WORK INSTRUCTION:
Exactly the lines from the one with "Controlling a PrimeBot" through the last line of the listing must be given again.

COLLECTED DATA:
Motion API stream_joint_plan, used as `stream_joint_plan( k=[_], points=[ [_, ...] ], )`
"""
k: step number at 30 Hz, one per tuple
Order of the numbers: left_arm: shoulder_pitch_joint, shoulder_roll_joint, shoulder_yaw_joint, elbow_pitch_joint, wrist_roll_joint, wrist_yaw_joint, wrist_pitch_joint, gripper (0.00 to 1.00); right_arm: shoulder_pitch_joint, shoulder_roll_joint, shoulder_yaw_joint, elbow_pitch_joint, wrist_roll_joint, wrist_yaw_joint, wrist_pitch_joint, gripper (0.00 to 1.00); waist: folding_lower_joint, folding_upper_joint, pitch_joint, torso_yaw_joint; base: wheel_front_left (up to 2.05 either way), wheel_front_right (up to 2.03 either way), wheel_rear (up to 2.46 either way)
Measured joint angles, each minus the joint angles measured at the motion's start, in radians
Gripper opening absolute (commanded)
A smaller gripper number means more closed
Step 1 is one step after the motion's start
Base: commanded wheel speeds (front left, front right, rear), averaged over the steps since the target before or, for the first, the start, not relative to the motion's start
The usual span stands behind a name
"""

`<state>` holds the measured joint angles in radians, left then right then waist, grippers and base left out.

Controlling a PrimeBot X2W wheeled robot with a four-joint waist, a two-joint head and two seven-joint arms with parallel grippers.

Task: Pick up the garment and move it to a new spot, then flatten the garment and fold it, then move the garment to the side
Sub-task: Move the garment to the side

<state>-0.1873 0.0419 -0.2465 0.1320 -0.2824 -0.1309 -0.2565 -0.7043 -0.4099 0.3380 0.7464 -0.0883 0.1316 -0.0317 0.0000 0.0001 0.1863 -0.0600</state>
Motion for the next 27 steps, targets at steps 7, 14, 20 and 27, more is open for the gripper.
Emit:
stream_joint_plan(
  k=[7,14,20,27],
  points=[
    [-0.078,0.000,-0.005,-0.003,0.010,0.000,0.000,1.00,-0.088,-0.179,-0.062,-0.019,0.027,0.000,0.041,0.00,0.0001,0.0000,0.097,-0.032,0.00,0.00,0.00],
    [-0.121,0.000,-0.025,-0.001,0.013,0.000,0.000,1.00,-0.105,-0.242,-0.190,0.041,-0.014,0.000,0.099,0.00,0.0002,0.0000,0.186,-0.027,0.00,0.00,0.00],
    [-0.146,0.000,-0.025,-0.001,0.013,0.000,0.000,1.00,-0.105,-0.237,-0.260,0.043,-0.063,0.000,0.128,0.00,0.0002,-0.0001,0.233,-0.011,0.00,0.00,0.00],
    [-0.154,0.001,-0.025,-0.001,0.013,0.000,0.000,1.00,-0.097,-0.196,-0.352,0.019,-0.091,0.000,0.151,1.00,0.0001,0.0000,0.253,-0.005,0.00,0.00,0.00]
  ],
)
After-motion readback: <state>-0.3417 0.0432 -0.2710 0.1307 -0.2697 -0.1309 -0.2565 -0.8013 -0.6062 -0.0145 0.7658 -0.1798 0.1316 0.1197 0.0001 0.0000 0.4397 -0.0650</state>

WRITTEN SOLUTION:
Controlling a PrimeBot X2W wheeled robot with a four-joint waist, a two-joint head and two seven-joint arms with parallel grippers.

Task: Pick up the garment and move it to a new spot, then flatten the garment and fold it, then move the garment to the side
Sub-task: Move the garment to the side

<state>-0.1873 0.0419 -0.2465 0.1320 -0.2824 -0.1309 -0.2565 -0.7043 -0.4099 0.3380 0.7464 -0.0883 0.1316 -0.0317 0.0000 0.0001 0.1863 -0.0600</state>
Motion for the next 27 steps, targets at steps 7, 14, 20 and 27, more is open for the gripper.
Emit:
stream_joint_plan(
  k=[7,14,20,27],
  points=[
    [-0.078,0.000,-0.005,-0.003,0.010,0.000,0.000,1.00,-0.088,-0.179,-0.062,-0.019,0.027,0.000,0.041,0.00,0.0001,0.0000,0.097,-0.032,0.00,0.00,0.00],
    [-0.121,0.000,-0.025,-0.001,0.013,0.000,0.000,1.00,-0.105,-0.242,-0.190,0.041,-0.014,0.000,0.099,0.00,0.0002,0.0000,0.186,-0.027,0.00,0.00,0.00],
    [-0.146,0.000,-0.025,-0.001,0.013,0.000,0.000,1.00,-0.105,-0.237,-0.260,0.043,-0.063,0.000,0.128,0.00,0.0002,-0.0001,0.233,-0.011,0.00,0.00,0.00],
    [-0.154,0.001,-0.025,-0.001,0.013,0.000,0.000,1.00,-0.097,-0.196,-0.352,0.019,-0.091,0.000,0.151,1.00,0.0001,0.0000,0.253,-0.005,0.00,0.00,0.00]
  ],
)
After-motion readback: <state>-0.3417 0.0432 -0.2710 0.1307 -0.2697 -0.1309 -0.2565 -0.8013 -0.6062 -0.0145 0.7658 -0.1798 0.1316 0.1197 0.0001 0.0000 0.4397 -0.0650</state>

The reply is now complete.